Na manhã desta quarta-feira (7), 133 cardeais entrarão na Capela Sistina, no Vaticano, para o início do conclave que elegerá o novo pontífice da Igreja Católica. O processo, envolto em rigoroso sigilo, busca garantir que os eleitores estejam isolados de pressões externas. No entanto, o clima nos bastidores revela uma realidade mais complexa: uma campanha velada tenta influenciar o futuro da Igreja por meio de um relatório com forte inclinação conservadora.
Intitulado “Relatório do Colégio dos Cardeais”, o documento foi entregue aos cardeais nos dias que antecederam o conclave. Com cerca de 40 perfis de possíveis papáveis, a obra analisa suas posições em temas como bênçãos a casais do mesmo sexo, ordenação de mulheres ao diaconato e métodos contraceptivos. A mensagem implícita, segundo especialistas e membros da própria Igreja, é clara: eleger um papa que interrompa ou reverta as reformas iniciadas por Francisco.
O projeto foi elaborado por Edward Pentin, jornalista britânico, e Diane Montagna, americana, ambos associados à imprensa católica tradicionalista. O material está disponível online, mas também foi impresso em versão de luxo e entregue em mãos a cardeais durante encontros pré-conclave. Montagna foi vista distribuindo cópias às portas dessas reuniões.
Apesar da justificativa de que o relatório tem como objetivo “ajudar os cardeais a se conhecerem melhor”, o tom das análises levanta suspeitas. Cardeais próximos a Francisco são rotulados como “polêmicos”, enquanto figuras críticas ao papa falecido, como Raymond Burke, são enaltecidas. A iniciativa foi financiada por instituições ligadas ao conservadorismo católico, como a Sophia Institute Press e a revista francesa Cardinalis, além de possíveis apoios de grupos como a EWTN, o Napa Institute e a Papal Foundation.
Dois canonistas ouvidos pela CNN classificaram o relatório como uma tentativa explícita de influenciar o conclave, o que violaria normas estabelecidas pelo papa João Paulo II, que proíbem qualquer tipo de ingerência — inclusive por leigos — na escolha de um novo papa.
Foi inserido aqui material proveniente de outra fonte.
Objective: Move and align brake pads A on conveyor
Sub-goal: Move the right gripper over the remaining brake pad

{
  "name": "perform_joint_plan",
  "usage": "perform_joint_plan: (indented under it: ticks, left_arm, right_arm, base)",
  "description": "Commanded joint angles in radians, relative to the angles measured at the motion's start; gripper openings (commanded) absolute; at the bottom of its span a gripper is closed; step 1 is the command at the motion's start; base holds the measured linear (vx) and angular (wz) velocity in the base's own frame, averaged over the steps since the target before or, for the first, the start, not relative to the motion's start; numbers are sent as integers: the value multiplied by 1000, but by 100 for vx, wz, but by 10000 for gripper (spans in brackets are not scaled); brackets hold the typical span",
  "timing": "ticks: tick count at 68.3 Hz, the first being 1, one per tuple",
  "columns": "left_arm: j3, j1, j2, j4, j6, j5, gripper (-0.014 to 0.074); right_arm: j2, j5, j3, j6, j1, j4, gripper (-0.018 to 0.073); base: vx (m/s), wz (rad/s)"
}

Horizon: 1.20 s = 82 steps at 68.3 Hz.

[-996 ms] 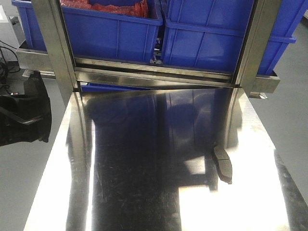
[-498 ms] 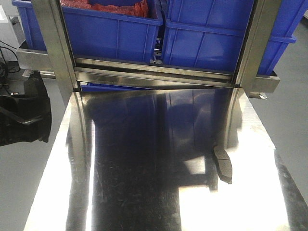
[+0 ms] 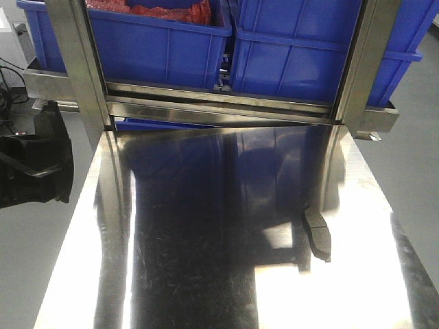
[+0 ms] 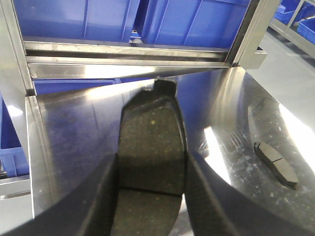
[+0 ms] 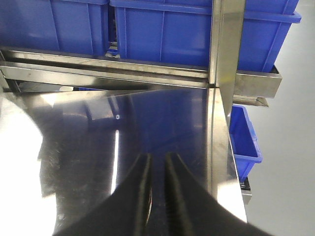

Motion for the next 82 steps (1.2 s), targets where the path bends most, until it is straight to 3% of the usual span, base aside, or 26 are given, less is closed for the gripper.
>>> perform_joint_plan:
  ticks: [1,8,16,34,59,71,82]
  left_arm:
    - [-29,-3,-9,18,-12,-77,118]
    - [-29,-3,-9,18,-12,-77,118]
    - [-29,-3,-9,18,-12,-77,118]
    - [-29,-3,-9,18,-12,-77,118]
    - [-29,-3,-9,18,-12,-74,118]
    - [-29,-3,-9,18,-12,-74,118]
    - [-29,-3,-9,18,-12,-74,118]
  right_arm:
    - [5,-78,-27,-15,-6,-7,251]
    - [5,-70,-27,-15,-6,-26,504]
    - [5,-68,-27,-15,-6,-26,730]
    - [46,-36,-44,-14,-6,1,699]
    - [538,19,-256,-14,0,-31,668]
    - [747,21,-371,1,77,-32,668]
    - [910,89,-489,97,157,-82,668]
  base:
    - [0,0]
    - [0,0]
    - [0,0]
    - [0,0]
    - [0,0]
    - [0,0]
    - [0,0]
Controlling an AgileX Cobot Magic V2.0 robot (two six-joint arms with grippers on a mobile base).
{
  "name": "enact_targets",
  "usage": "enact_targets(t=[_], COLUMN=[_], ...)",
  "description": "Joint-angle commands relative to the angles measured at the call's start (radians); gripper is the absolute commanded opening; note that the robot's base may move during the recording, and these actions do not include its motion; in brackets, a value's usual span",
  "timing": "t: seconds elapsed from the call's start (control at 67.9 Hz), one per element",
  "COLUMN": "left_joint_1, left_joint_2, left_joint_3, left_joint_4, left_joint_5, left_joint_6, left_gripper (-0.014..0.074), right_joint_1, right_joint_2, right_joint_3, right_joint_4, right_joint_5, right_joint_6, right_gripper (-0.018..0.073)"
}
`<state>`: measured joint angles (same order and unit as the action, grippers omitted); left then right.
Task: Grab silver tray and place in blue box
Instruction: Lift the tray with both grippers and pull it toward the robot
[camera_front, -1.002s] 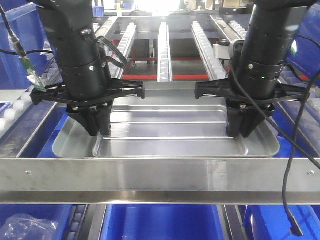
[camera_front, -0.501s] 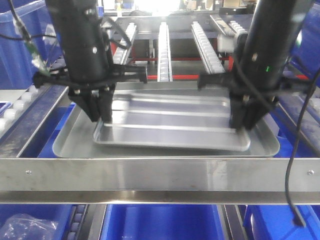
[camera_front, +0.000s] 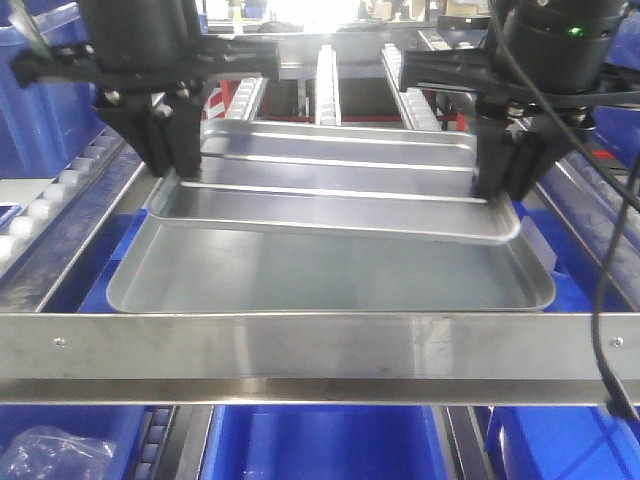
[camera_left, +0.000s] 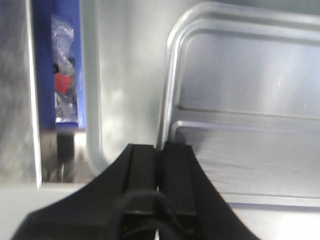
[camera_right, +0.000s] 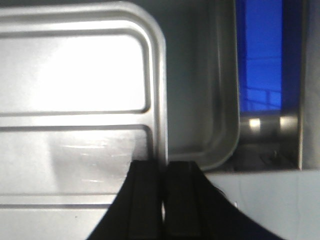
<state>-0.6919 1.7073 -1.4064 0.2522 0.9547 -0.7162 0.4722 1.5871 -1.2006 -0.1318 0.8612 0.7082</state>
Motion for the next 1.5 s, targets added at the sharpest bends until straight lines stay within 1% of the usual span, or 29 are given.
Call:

A sanção prevista é excomunhão.
Ainda assim, não há mecanismo claro para impedir que o material entre com os cardeais na Capela Sistina. “O que eles levarem depende deles”, disse um porta-voz do Vaticano.
A eleição de 2025 ocorre em um cenário em que muitos cardeais ainda não se conhecem bem — fruto da nomeação de novos membros por Francisco ao longo da última década. Esse desconhecimento, somado à diversidade geográfica (são 71 países representados), aumenta a influência de materiais como o relatório.
A polarização reflete a tensão entre as alas reformista e conservadora da Igreja. Enquanto Francisco buscou abrir portas para o debate em temas sensíveis e fortalecer o diálogo com a sociedade contemporânea, seus opositores criticam o que chamam de relativismo doutrinário. Para estes últimos, o conclave é uma oportunidade de “correção de rumo”.
A escolha do novo líder espiritual de mais de 1 bilhão de católicos acontece em um contexto de disputas ideológicas, influência de grupos externos, e desafios históricos. Apesar do véu do sigilo, o conclave de 2025 já entrou para a história como um dos mais tensionados das últimas décadas.